╭──
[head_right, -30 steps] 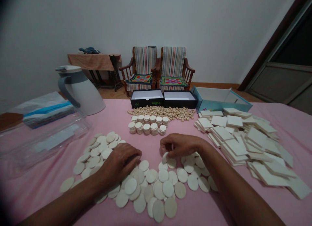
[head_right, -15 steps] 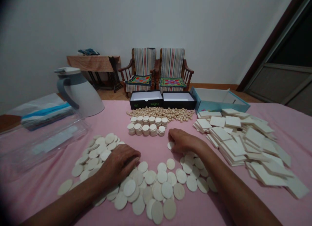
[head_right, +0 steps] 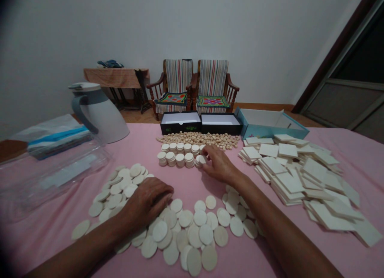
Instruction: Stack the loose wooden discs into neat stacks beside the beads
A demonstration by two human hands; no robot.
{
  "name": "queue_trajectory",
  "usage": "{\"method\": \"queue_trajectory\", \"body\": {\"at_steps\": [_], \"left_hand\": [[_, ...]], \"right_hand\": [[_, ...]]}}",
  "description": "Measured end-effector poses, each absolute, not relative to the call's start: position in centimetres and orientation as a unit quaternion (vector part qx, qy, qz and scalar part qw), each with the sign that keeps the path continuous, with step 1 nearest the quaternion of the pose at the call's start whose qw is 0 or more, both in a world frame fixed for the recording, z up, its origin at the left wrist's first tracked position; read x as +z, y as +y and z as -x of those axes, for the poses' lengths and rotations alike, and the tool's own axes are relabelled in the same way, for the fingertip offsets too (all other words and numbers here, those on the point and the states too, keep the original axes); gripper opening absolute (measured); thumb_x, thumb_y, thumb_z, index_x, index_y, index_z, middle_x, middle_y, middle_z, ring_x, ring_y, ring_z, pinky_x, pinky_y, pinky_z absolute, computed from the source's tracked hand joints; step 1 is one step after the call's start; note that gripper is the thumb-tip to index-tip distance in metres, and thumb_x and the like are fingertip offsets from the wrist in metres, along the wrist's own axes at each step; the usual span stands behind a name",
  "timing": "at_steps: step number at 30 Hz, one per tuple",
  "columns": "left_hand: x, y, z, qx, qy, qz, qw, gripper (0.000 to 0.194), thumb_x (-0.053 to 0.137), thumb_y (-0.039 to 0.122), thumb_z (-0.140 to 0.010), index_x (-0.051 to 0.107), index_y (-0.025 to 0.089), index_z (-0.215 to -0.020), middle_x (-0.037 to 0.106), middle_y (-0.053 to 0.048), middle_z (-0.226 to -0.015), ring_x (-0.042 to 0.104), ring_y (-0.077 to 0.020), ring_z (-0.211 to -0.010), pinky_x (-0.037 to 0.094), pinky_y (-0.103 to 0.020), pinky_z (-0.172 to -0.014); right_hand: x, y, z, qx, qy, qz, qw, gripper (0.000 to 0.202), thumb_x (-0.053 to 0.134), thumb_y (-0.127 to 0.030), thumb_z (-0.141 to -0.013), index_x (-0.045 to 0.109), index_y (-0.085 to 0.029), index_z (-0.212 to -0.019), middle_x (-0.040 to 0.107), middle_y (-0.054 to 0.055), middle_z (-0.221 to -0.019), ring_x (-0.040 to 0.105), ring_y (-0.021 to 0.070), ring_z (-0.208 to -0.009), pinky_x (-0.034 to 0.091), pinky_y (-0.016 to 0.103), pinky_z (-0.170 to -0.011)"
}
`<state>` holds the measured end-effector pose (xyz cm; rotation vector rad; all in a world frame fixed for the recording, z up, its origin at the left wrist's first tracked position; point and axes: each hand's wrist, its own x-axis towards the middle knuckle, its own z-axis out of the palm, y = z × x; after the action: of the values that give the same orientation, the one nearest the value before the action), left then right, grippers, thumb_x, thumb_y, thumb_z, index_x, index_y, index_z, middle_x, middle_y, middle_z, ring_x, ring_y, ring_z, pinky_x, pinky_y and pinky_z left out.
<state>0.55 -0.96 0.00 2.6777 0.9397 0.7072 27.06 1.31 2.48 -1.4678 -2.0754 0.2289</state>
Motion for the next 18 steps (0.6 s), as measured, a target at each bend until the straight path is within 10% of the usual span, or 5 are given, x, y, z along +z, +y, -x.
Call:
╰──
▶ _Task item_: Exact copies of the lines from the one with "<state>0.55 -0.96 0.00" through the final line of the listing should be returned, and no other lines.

▶ _Exercise answer_:
<state>0.55 -0.96 0.00 2.6777 0.9397 0.7072 27.06 1.31 2.48 -1.4678 -2.0754 0.2289</state>
Motion for the next 18 steps (0.6 s), as measured, a target at each bend until the straight path is within 10% of the usual span, or 5 are given, x, y, z along +z, +y, -x.
Call:

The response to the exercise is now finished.